EXCLUSIVE: Fresh from steering Battleship, Peter Berg and Universal Pictures are moving right into a January start date on Lone Survivor, an adaptation of the book by Marcus Luttrell. The film tells the harrowing story of how he and his Navy SEAL team members fought to stay alive after being ambushed in Afghanistan in 2005 by Taliban forces during a covert mission in the Hindu Kush mountain region, where the team went to kill a terrorist leader. Berg has asked his Battleship star Taylor Kitsch to play one of four SEAL team members who fight for their lives. After meeting actors for the past two weeks, Berg will set the rest of the quartet soon.
While movies involving sand and the Middle East have been assiduously avoided by Hollywood after several movies didn’t find audiences, the killing of Osama bin Laden by Navy SEALs has set in motion several films about these operatives and their dangerous missions. Disney trademarked the term SEAL Team Six, and one of the most talked about titles at Cannes has been the drama that The Hurt Locker team of director Kathryn Bigelow and writer Mark Boal will shoot in the fall about that SEAL Team’s long tactical campaign that culminated with the death of bin Laden. There was rumor that Universal might be one of the suitors, but the studio clearly has its own Navy SEAL movie.
Berg, who covered the Middle East terrain previously with the taut drama The Kingdom, wrote the Lone Survivor after embedding with a SEAL team for a month in Iraq, an experience that really gave him a chance to see how they do their job. Berg wanted to make the film immediately, but two years ago the studio made him a bargain: direct Battleship and then follow with Lone Survivor. Because desert-set pictures haven’t scored at the box office, Berg questioned whether the studio would move forward. Bin Laden’s death has changed all that, and it has become a question of which studio gets there first.
“They leaned right into it with me,” Berg told me. “Bin Laden’s death has cleared the way for this, a movie that will be an unapologetically patriotic film that honors and pays homage to an incredible group of badass guys who do this. The film will be a bit like Black Hawk Down, but it will focus on the quartet, which is fewer guys than that film.
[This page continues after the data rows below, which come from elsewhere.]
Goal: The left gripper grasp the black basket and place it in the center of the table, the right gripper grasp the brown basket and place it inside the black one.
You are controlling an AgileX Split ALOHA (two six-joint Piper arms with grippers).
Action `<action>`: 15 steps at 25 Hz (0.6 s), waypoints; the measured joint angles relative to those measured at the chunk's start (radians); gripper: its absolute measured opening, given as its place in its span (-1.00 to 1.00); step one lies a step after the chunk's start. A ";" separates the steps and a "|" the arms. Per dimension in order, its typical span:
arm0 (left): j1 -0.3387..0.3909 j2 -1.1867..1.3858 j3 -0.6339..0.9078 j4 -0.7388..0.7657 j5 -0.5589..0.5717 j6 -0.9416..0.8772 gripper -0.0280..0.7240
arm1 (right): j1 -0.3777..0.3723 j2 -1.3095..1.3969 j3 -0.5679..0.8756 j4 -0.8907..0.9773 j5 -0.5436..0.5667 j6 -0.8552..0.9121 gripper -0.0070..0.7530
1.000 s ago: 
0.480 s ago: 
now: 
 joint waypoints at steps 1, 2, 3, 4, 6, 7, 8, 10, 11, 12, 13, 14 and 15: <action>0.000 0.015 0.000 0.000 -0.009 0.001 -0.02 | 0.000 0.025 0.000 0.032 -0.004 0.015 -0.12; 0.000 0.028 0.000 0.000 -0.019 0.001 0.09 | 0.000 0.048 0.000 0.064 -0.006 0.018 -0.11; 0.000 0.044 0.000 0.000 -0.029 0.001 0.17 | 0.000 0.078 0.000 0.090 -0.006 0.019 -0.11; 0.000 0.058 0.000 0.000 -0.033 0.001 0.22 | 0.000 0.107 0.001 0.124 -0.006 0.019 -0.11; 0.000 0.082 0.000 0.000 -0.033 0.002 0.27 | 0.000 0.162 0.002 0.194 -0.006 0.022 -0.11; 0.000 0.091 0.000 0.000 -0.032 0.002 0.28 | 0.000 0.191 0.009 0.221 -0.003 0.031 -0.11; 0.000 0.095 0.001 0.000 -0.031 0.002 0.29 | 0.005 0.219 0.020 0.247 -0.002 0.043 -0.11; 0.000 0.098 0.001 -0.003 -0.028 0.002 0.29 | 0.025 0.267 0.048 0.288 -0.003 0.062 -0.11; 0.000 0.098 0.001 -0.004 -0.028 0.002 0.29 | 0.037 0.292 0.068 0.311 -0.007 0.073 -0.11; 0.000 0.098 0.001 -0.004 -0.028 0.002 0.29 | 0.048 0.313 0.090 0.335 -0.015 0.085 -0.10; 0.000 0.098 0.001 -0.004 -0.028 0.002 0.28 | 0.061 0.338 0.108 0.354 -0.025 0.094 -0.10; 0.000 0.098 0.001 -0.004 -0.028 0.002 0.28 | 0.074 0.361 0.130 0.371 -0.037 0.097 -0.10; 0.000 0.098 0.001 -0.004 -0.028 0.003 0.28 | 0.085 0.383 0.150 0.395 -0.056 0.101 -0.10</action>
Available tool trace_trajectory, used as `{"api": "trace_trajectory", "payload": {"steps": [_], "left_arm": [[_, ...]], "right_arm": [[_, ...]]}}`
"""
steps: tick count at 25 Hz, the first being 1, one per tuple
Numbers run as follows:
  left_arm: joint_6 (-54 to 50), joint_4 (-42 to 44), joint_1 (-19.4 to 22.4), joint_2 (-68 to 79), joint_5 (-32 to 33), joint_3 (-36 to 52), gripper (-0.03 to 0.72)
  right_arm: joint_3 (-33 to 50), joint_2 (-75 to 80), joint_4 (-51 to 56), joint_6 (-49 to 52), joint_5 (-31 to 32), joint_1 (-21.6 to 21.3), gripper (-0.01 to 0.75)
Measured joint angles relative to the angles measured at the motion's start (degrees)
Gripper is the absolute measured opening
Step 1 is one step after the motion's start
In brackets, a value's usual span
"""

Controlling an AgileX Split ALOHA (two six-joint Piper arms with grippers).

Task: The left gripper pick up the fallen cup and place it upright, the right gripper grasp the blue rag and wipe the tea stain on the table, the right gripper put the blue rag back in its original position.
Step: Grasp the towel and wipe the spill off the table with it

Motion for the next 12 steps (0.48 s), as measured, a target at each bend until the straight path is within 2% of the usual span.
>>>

“The mission was similar to the assassination mission that got bin Laden, but things got complicated when they ran into three kids and an old man,” he said. “Under the rules of engagement, they could have killed them, but they decided to let them go and take their chances, even though they knew these people would likely talk.” Shortly after, the mission had to be aborted when the SEALs found themselves under fire from about 250 Al-Qaeda soldiers. When the dust cleared — and after a rescue helicopter was blown up by a rocket-propelled grenade, 15 SEAL members were killed, and the lone survivor was Luttrell. “A massive land assault was carried out, but by then Marcus was brought to shelter by an Afghan tribe that fought off the Taliban until Luttrell could be rescued,” Berg said. The team’s leader, Mike Murphy, was posthumously awarded the Congressional Medal of Honor.
Speaking of Battleship, Berg is fully aware of the high stakes as that picture goes through post to be released May 18, 2012. He’s also heard the cynics, chief among them James Cameron, who referred to the film as evidence Hollywood has a “story crisis.”
“I am very happy with the film, and of course I enjoyed the comments from people like Cameron or Stephen Colbert, who wondered who would play the red pegs and who’d play the white pegs,” Berg said. “I really appreciated their support. I understand the skepticism, but I think people will be surprised when Universal releases a trailer this summer. That should calm some of the fretting over the casting of the pegs. Universal has been really supportive through the whole process.”